WHAT TO WORK ON — For each entry below, output it exactly as it stands.

---

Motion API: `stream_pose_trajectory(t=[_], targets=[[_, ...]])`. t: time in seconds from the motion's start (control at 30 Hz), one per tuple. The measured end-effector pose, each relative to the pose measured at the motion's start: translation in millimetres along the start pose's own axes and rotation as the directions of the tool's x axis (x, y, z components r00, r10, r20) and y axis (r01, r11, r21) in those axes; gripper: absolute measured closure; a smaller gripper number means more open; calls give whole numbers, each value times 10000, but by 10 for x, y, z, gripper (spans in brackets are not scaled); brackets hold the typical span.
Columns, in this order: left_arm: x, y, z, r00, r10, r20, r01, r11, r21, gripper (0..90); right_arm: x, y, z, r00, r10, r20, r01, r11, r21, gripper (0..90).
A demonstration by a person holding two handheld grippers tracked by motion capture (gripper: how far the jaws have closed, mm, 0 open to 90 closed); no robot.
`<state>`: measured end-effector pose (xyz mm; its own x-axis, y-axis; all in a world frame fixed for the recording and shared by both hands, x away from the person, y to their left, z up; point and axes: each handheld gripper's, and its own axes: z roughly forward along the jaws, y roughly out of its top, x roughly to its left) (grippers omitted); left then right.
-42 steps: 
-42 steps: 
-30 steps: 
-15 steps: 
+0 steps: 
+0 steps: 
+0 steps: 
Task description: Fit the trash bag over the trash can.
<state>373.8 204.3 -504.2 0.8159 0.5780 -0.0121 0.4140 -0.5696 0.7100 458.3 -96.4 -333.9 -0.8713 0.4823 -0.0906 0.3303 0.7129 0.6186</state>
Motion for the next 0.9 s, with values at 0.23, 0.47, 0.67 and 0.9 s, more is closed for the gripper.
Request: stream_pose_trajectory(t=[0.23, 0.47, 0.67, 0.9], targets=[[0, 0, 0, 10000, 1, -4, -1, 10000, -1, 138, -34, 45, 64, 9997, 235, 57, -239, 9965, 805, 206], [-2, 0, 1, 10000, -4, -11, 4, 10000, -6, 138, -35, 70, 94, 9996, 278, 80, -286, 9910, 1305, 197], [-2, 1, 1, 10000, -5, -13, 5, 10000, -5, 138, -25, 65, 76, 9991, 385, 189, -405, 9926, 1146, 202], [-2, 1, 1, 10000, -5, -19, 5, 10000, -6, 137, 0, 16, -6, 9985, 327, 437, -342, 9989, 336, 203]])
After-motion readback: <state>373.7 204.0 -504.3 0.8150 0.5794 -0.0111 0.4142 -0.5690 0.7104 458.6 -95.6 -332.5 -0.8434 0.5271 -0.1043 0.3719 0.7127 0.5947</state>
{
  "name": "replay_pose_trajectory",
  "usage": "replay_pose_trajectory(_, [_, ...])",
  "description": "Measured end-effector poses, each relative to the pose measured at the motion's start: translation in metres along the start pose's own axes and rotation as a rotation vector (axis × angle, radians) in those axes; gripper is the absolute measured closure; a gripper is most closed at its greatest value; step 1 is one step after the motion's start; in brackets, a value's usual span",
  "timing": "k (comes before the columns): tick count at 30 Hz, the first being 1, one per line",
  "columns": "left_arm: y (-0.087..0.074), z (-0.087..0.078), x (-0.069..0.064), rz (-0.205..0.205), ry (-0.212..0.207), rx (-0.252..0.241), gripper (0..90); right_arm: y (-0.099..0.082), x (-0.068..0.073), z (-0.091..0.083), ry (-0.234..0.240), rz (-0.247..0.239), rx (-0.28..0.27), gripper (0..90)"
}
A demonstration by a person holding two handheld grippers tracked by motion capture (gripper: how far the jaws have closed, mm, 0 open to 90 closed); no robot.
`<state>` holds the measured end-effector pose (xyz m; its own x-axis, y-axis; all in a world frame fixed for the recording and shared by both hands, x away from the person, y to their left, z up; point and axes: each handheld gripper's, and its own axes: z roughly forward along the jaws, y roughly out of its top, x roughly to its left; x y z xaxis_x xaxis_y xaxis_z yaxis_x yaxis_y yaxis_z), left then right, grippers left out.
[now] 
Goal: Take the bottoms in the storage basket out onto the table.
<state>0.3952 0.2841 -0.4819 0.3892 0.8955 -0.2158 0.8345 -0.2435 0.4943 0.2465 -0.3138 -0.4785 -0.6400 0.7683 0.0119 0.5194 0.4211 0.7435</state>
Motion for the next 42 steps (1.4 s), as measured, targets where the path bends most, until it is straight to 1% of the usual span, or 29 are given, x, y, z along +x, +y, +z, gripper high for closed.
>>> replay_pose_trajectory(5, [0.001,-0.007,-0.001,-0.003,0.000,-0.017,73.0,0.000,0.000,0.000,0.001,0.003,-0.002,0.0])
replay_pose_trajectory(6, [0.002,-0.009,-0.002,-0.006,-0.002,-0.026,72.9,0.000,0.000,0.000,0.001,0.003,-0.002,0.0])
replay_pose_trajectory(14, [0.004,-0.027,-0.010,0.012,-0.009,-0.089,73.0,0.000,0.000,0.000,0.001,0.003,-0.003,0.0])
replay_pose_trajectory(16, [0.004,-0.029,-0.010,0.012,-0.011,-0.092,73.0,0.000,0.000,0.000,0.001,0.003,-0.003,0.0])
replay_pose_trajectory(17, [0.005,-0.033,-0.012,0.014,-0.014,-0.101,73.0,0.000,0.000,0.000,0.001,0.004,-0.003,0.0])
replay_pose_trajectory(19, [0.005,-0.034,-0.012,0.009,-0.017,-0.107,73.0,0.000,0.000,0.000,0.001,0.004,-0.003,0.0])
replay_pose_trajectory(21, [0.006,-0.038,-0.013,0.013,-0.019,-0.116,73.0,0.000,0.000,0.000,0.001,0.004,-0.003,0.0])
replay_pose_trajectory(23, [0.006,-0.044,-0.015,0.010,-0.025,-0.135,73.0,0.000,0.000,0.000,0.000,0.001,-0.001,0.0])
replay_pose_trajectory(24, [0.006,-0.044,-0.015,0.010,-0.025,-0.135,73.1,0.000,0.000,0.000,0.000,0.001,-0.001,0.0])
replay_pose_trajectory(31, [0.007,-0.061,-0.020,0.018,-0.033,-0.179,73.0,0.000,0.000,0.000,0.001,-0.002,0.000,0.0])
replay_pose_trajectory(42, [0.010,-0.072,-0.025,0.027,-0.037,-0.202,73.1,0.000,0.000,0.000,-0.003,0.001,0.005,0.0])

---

RESULT —
Motion API: `stream_pose_trajectory(t=[_], targets=[[_, ...]])`. t: time in seconds from the motion's start (control at 30 Hz), one per tuple. The measured end-effector pose, each relative to the pose measured at the motion's start: translation in millimetres along the start pose's own axes and rotation as the directions of the tool's x axis (x, y, z components r00, r10, r20) and y axis (r01, r11, r21) in those axes; gripper: absolute measured closure; a smaller gripper number means more open; calls give whole numbers, each value times 10000, but by 10 for x, y, z, gripper (spans in brackets are not scaled); brackets hold the typical span.
Columns, in this order: left_arm: x, y, z, r00, r10, r20, r01, r11, r21, gripper (0..90); right_arm: x, y, z, r00, r10, r20, r01, r11, r21, gripper (0..90).
A demonstration by a person holding two handheld grippers tracked by motion capture (gripper: how far the jaws have closed, mm, 0 open to 90 closed); no robot.
`<state>`: measured end-effector pose (xyz mm; its own x-axis, y-axis; all in a world frame fixed for the recording and shared by both hands, x away from the person, y to their left, z up; point and axes: each handheld gripper's, and its own axes: z roughly forward along the jaws, y roughly out of its top, x roughly to its left) (grippers omitted); left then right.
-42 steps: 
-42 steps: 
-30 steps: 
-15 steps: 
+0 steps: 
+0 steps: 
+0 steps: 
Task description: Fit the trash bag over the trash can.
<state>373.8 204.3 -504.2 0.8159 0.5780 -0.0121 0.4140 -0.5696 0.7100 458.3 -96.4 -333.9 -0.8713 0.4823 -0.0906 0.3303 0.7129 0.6186</state>
Motion for the next 0.9 s, with values at 0.23, 0.47, 0.67 and 0.9 s, more is closed for the gripper.
Request: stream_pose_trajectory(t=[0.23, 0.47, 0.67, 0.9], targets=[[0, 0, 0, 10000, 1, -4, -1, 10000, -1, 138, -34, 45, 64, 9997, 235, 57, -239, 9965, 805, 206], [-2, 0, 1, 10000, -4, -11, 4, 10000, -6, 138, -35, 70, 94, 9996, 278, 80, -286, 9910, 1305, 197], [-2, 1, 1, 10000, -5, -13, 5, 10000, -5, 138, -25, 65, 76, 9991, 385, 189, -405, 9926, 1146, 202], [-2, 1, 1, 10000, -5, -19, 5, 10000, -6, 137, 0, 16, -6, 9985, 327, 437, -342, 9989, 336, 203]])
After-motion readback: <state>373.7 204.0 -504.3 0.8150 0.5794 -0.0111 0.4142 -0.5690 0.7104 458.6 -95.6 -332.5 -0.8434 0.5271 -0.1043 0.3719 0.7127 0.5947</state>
{
  "name": "replay_pose_trajectory",
  "usage": "replay_pose_trajectory(_, [_, ...])",
  "description": "Measured end-effector poses, each relative to the pose measured at the motion's start: translation in metres along the start pose's own axes and rotation as a rotation vector (axis × angle, radians) in those axes; gripper is the absolute measured closure; a gripper is most closed at its greatest value; step 1 is one step after the motion's start; in brackets, a value's usual span",
  "timing": "k (comes before the columns): tick count at 30 Hz, the first being 1, one per line",
  "columns": "left_arm: y (-0.087..0.074), z (-0.087..0.078), x (-0.069..0.064), rz (-0.205..0.205), ry (-0.212..0.207), rx (-0.252..0.241), gripper (0..90); right_arm: y (-0.099..0.082), x (-0.068..0.073), z (-0.091..0.083), ry (-0.234..0.240), rz (-0.247..0.239), rx (-0.28..0.27), gripper (0..90)"
}
A demonstration by a person holding two handheld grippers tracked by motion capture (gripper: how far the jaws have closed, mm, 0 open to 90 closed); no robot.
`<state>` holds the measured end-effector pose (xyz m; its own x-axis, y-axis; all in a world frame fixed for the recording and shared by both hands, x away from the person, y to their left, z up; point and axes: each handheld gripper's, and its own axes: z roughly forward along the jaws, y roughly out of its top, x roughly to its left; x y z xaxis_x xaxis_y xaxis_z yaxis_x yaxis_y yaxis_z), left then right, grippers left out.
[now] 
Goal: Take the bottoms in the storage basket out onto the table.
<state>0.3952 0.2841 -0.4819 0.3892 0.8955 -0.2158 0.8345 -0.2435 0.4943 0.2465 -0.3138 -0.4785 -0.6400 0.7683 0.0119 0.5194 0.4211 0.7435</state>
Motion for the next 42 steps (1.4 s), as measured, targets where the path bends most, until it is straight to 1% of the usual span, or 29 are given, x, y, z along +x, +y, +z, gripper high for closed.
>>> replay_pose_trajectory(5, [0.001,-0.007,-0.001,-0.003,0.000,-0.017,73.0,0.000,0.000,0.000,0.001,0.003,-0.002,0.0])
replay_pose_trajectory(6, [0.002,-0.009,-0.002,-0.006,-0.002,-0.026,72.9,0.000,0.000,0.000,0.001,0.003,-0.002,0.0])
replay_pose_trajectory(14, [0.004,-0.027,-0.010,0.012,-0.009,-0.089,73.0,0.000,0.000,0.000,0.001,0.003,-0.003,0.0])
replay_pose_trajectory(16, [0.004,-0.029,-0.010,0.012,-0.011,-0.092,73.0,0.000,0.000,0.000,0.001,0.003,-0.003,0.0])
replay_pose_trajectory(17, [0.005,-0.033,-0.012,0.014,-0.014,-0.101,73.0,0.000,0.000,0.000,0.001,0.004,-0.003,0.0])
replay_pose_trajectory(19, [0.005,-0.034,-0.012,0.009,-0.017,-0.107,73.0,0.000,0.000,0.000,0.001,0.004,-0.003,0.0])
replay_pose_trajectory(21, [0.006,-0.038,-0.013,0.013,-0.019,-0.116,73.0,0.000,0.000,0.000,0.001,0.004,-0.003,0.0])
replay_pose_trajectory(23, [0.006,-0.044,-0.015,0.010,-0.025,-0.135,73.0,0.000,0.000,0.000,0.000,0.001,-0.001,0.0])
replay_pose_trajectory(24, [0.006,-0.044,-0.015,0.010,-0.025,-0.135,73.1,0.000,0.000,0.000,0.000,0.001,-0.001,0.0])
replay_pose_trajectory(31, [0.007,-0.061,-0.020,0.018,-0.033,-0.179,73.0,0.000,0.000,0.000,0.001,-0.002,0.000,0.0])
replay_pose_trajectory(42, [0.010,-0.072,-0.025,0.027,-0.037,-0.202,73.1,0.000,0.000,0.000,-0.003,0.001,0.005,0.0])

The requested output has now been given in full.